(Stored items from a collection)
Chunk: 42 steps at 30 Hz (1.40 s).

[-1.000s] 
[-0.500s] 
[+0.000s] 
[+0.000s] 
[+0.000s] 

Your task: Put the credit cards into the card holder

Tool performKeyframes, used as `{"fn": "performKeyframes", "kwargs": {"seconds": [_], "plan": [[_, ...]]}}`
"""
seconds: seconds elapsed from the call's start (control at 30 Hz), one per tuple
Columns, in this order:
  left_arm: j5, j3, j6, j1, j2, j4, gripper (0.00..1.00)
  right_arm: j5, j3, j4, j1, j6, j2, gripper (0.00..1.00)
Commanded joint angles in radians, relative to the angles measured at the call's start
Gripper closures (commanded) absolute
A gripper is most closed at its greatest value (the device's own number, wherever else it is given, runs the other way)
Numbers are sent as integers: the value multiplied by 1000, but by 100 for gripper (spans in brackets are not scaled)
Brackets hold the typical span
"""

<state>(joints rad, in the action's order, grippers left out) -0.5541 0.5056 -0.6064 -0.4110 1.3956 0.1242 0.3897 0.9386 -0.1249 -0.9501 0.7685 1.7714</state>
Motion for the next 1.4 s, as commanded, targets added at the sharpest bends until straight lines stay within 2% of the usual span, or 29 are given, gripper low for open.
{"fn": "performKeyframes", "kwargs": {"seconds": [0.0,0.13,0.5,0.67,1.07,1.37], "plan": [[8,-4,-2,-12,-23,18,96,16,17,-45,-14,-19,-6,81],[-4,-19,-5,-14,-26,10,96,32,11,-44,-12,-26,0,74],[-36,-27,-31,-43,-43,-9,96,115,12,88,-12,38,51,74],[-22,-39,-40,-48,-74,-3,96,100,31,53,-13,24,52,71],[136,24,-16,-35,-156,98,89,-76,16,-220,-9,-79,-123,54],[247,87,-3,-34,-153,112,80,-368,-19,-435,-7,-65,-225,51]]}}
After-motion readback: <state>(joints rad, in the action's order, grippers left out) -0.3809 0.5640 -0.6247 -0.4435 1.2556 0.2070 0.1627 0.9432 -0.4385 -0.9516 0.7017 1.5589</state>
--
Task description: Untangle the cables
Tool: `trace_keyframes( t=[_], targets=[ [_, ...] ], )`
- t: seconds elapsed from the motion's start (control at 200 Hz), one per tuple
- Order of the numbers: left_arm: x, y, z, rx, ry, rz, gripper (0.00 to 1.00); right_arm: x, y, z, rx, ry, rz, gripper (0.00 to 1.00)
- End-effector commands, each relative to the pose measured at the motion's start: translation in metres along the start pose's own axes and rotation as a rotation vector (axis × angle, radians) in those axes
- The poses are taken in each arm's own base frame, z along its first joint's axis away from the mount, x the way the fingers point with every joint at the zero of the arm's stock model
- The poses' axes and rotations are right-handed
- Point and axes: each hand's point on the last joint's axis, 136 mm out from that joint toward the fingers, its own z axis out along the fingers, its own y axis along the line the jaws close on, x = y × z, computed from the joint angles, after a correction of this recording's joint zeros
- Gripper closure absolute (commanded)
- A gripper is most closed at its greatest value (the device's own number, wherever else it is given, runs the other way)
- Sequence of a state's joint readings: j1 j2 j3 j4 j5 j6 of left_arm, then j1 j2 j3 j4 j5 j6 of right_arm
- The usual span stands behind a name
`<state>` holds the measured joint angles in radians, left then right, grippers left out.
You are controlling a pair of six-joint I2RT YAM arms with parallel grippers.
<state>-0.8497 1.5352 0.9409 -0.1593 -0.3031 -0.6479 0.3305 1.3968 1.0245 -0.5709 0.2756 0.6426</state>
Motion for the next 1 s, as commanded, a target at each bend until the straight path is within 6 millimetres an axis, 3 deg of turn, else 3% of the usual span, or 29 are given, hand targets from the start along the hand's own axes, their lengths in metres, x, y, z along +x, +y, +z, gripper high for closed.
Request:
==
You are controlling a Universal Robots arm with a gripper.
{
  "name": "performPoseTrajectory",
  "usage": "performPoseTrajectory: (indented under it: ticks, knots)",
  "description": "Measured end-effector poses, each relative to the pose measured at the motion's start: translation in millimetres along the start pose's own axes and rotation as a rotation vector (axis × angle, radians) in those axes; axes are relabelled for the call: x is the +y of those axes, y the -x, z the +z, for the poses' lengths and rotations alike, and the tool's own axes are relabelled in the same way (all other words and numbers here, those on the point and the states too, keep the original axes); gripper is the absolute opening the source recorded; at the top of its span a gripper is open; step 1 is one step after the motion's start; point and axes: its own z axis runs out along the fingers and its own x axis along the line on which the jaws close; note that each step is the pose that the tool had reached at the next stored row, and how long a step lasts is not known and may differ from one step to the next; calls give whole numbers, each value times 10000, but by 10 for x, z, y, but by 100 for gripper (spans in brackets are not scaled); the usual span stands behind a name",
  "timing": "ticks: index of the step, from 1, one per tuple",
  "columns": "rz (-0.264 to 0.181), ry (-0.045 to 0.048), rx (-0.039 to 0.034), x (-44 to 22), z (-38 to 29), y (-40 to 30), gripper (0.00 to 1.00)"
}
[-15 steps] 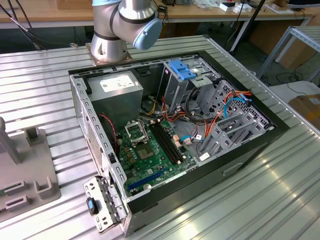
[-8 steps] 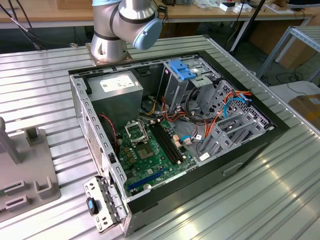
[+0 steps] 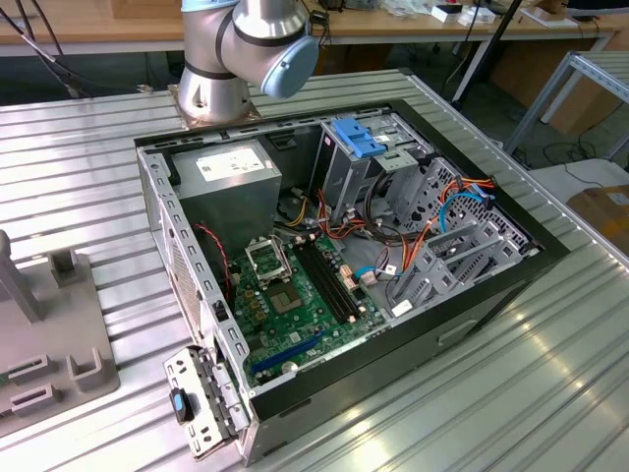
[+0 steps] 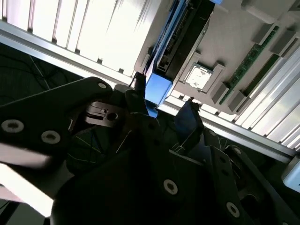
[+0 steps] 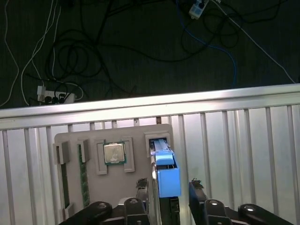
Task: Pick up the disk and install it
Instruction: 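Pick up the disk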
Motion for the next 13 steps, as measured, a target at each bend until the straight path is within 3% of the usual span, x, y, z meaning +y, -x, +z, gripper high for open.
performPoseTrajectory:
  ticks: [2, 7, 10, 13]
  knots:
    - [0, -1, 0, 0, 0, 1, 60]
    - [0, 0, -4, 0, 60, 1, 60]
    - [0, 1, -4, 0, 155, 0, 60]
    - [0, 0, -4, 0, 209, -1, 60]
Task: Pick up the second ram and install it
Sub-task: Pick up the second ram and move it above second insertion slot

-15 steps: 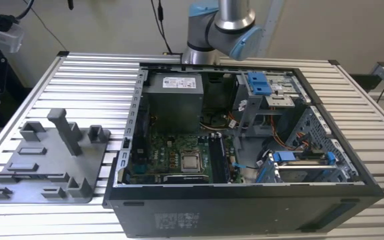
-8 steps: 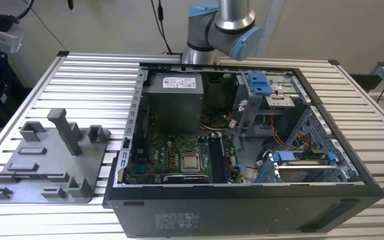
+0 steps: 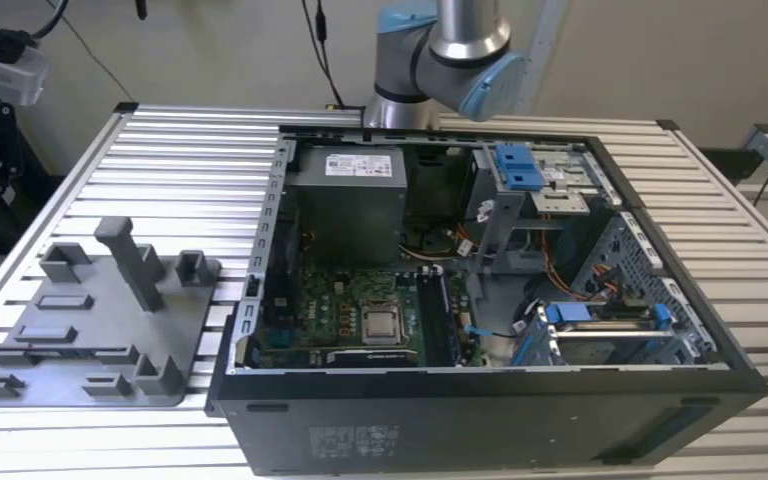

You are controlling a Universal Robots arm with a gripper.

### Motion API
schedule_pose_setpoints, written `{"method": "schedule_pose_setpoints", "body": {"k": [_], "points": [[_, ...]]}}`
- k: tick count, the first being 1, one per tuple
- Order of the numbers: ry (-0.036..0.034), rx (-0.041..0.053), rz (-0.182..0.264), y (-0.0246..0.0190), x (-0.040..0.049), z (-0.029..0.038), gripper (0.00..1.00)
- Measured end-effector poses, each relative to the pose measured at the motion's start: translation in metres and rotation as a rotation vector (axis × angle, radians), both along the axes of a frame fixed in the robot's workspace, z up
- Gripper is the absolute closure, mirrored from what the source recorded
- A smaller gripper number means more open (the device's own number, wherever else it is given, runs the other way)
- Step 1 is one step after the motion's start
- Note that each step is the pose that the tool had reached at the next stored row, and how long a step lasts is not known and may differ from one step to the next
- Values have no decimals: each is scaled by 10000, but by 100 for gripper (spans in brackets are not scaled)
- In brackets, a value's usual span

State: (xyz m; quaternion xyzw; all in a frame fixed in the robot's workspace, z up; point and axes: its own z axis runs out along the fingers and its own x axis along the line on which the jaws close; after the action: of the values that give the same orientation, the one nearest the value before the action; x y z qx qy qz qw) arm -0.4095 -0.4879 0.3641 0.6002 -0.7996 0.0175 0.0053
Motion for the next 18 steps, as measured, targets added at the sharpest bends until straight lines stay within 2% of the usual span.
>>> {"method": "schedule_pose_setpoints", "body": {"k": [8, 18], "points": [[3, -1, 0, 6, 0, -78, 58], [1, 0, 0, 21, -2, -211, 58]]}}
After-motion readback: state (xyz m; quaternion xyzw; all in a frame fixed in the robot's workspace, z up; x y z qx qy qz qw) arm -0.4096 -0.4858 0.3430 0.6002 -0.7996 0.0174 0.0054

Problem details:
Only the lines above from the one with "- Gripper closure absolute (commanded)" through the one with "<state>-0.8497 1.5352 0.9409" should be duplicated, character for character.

Reply to the exercise:
- Gripper closure absolute (commanded)
- A gripper is most closed at its greatest value (the device's own number, wherever else it is given, runs the other way)
- Sequence of a state's joint readings: j1 j2 j3 j4 j5 j6 of left_arm, then j1 j2 j3 j4 j5 j6 of right_arm
- The usual span stands behind a name
`<state>` holds the measured joint angles in radians, left then right, grippers left out.
You are controlling a pair of six-joint I2RT YAM arms with parallel grippers.
<state>-0.8497 1.5352 0.9409 -0.1593 -0.3031 -0.6479 0.3305 1.3968 1.0245 -0.5709 0.2756 0.6426</state>

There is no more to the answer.